Applications for Marketing Authorisations

The amount of scientific information contained in a licensing application may be vast (often exceeding 1000 pages). The pharmaceutical company presents evidence to show that every aspect of production of the medicinal product has been controlled and validated and is of an acceptable quality. The application starts with a description of the discovery chemistry for the new drug. This may be a chemical synthesis or an extraction of an active natural product from a plant or microorganism. Spectroscopic (e.g. NMR, MS, IR) and chromatographic (e.g. HPLC, GC) data are presented to show that the correct compound has been synthesised, and that by-products are identified and their levels controlled. The new chemical entity is then subjected to stability testing under accelerated conditions of heat, humidity, etc. to calculate shelf-life and rates of decomposition. Each decomposition product is identified and any potential toxicity is controlled. 

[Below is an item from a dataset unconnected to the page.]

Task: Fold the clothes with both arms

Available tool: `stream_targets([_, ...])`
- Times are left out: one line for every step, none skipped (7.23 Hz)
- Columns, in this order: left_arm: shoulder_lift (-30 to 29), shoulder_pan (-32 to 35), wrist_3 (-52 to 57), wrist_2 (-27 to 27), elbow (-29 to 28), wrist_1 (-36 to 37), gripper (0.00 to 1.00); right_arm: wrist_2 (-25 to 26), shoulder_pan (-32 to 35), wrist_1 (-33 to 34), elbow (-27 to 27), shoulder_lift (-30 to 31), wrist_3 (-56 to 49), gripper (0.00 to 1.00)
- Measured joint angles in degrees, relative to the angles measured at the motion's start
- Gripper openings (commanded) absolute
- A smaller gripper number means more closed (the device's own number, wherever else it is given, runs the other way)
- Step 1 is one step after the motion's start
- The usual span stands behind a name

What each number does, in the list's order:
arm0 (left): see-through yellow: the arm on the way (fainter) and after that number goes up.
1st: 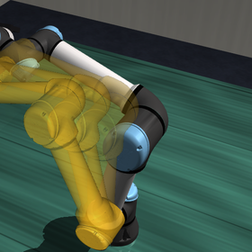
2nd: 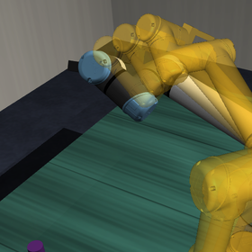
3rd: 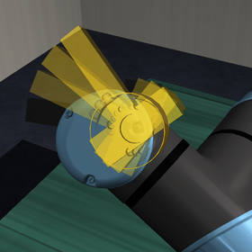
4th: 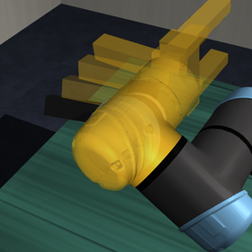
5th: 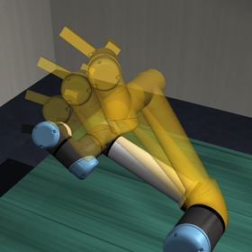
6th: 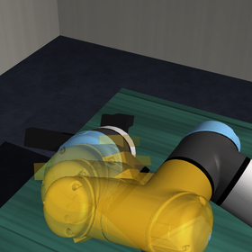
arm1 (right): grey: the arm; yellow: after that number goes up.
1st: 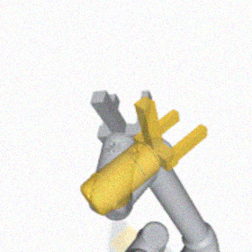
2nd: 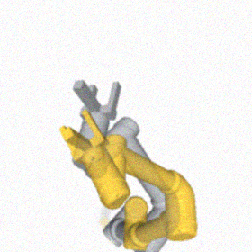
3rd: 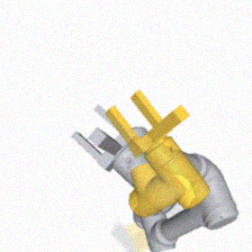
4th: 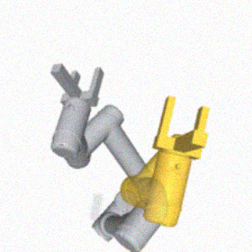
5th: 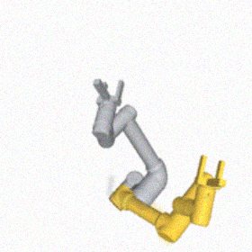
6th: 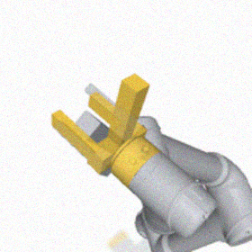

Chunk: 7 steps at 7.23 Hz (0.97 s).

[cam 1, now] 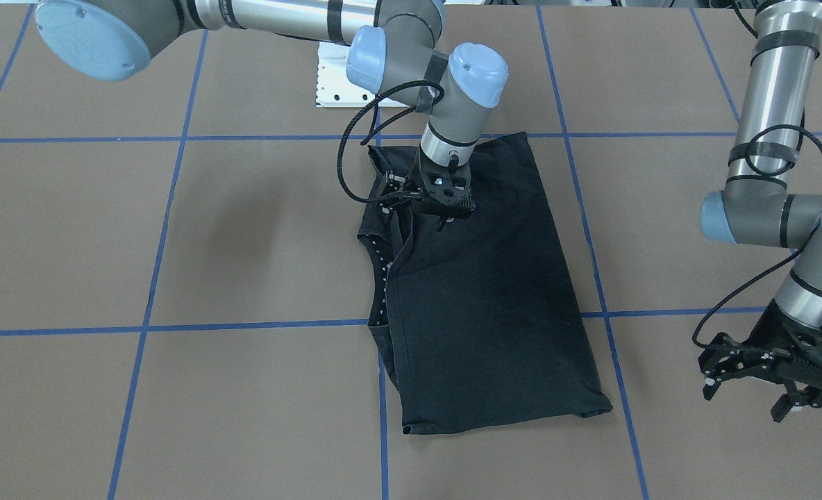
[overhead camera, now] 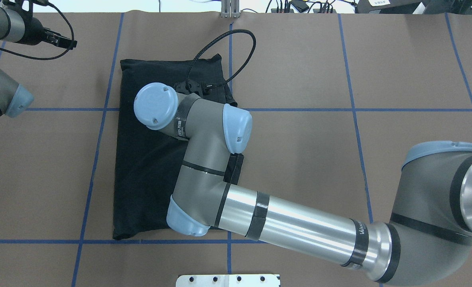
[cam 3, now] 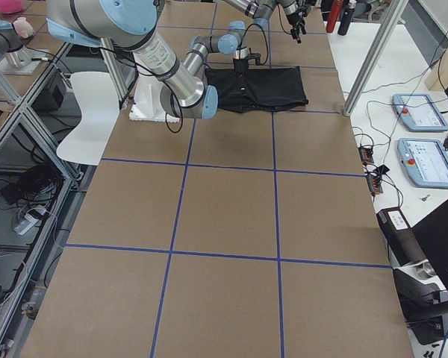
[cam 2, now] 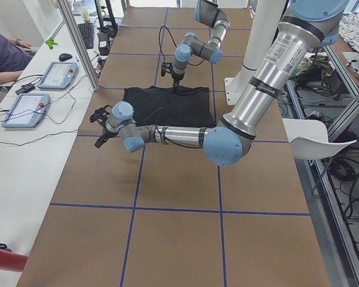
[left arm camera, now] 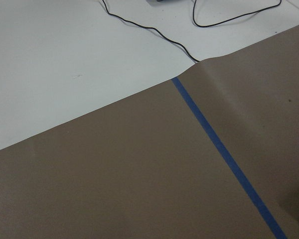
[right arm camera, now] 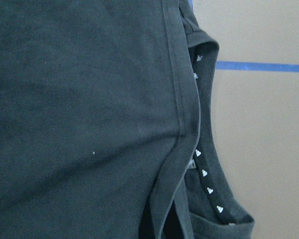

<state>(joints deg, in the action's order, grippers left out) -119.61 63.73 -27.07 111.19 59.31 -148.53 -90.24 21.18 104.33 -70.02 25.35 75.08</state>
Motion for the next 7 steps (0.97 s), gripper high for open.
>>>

The third section of an application usually contains clinical data. This may take the form of pharmacokinetic studies in both animals and human volunteers. Measurements such as plasma levels, area under the curve, protein binding, etc. are compared with data from other manufacturer s products and conclusions are reached about the safety, quality and efficacy of the new product. 

The final section of the application usually contains data on the patient information leaflet (PIL), labelling, instructions for use and packaging of the final product. These data are read carefully to ensure the patient receives clear and unambiguous information. 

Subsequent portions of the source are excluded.